• [Work instructions]:
Examine each line of the data, and copy the ones containing "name".

• [Data shown]:
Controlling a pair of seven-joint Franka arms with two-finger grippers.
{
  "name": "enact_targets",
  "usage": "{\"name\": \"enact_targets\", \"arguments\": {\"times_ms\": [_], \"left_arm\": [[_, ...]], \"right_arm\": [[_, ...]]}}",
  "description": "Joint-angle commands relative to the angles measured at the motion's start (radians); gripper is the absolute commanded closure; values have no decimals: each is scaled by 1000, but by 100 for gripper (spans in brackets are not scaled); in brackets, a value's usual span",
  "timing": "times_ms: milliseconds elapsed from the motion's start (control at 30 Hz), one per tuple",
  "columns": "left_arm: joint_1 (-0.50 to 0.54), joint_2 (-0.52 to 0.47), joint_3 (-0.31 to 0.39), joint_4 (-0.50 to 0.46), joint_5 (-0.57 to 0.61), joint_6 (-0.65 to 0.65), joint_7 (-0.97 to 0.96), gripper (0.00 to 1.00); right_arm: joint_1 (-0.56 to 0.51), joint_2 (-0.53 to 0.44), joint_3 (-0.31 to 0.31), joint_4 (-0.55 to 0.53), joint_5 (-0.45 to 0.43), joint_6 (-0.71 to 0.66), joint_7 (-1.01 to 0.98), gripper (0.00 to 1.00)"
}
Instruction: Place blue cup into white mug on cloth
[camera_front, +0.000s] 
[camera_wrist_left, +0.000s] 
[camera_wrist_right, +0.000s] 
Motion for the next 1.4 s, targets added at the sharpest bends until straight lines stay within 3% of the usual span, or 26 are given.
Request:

• [Exercise answer]:
  "name": "enact_targets",
  "usage": "{\"name\": \"enact_targets\", \"arguments\": {\"times_ms\": [_], \"left_arm\": [[_, ...]], \"right_arm\": [[_, ...]]}}",

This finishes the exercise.